焦芳无所谓,以为别人骂他奸臣他不知道?怎么可能!
虱子多了不痒!
但这份朋比榜对于视清名如命的人来说就真的是刀刀扎心了,血都止不住。
李东阳被抬回府上,谢迁的儿子谢丕已经在李府候着了,一见着李东阳的面就以头抢地:“西涯公,家父冤枉,晚生冤枉,大家都冤枉啊!”
哭得犹如杜娟啼血。
“如此家父与小侄几乎是活不下去了。”
不等谢丕寻短见,李东阳踉踉跄跄地过去扶住谢丕,虽然自身难保,但不能再出事。
李东阳还是缓了两口气才出语:“贤侄不可,此事一死不了,不但不了,更添污秽,洗不掉。”
差点一点直不起身,李谢二人还是互相搀抱着站了起来。
看到李东阳这样,谢丕也不敢作了,要是闹死了李东阳,就是一条洗不掉的污名。
可谢丕的眼泪就收不住:“家父致仕后绝口不谈朝政,每日里含饴弄孙,恬淡自如,一如乡间白发,却不想天降此奇冤。”
李东阳回阳了,挺直了腰板:“这话对老夫说无所谓,就不要跟别人讲,木斋公这半年来都开了多少次文会了,别人不是瞎子。”
谢丕一下子被堵得说不出话来,有效果,眼泪也忘了流。
李东阳也只是敲打了一下,又放下了:“不过刘瑾如此确实不体面,别看他一时得意,久不了。”
这就点明了,这次的事是刘瑾干了,主次要分明。
谢丕收到了,咬牙切齿之余也无奈,不能说皇上不圣明,谢迁致仕以来的朝堂风云已经明了,陛下就是一代雄主。

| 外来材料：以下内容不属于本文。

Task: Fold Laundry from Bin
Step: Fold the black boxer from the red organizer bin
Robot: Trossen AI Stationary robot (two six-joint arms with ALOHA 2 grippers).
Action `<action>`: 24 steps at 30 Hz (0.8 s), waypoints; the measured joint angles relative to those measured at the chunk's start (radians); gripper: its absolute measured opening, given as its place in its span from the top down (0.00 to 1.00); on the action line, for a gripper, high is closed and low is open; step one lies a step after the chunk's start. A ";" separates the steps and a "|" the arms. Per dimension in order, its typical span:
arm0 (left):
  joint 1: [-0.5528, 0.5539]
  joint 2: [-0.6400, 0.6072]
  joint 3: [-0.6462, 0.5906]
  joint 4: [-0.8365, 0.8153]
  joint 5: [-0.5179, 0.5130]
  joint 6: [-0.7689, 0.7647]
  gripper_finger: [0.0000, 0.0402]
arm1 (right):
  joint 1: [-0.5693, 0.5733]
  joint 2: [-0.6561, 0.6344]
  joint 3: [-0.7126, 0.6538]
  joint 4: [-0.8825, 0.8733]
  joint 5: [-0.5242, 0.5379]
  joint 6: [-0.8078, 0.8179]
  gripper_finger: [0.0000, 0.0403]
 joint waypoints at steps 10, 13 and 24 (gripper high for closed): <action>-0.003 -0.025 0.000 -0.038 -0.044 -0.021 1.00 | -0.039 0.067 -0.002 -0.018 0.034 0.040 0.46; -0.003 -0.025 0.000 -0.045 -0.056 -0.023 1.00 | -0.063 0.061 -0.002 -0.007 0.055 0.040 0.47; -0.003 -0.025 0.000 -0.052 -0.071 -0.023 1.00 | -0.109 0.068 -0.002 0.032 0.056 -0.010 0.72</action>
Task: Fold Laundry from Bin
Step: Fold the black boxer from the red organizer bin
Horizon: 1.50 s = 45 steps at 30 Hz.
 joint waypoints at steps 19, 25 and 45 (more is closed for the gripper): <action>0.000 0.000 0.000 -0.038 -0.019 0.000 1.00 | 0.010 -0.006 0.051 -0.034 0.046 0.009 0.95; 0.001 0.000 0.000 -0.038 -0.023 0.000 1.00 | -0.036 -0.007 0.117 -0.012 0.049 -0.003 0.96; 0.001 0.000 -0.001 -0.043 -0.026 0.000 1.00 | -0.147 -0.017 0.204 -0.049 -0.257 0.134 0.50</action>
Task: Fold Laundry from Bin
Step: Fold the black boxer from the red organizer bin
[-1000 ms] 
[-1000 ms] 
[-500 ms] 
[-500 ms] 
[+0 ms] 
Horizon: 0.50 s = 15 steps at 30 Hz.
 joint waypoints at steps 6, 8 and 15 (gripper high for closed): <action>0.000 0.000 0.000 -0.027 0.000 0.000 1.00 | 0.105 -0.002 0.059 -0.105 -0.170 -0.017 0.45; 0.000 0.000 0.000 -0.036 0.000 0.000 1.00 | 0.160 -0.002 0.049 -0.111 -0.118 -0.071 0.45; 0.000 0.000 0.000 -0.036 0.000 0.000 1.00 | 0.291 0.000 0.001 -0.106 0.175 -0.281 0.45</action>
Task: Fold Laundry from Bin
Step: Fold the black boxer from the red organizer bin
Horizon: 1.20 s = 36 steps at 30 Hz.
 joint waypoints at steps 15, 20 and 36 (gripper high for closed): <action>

可陛下怎么就死死地护住刘瑾这么个没卵子的东西,真令人想不明白。
士大夫一般都是自我感觉良好的,总觉得离了他们天地就不转了,而且他们也不像朱厚照有前后眼,能看到将来的事情。
所以像谢丕这样的人朝臣不少,还对朱厚照抱有幻想,认为只要想办法总能将小皇帝拐带回来。
但李东阳就看得很透,从他的那些得意门生被重用,但有些人又被远远地隔出去就能知道,朱厚照的套路是要能做事的,他不要所谓的清流,自己这些人都过时了,老破旧该扔了。
这时谢丕又问了一句:“此事那焦……”
李东阳又警觉了:“不要这样想,守静先生一样挨骂了,唉,你们该放下成见,现在早就不是什么南人北人了。”
但谢迁和焦芳的牙齿印不可能消除,谢迁就是曾经焦芳想投靠的码头之一,却被谢迁无情地放了鸽子,举荐了吴宽和王鏊,就是红果果的南北歧视。
照道理说谢迁不接纳焦芳不帮就算了,他不该恨焦芳的。
可焦芳的嘴臭,当众将其中的内幕说了出来,在焦芳看来自己没脸好丢,好心巴结,却被人像踢哈巴狗一样踢开,要说南北相恶,也是南人做在了前头。
谢丕不作声,李东阳又提心吊胆了,朋比榜中除了谢丕,谢迁的弟弟谢迪也在,一家人都在别人的掌控之中。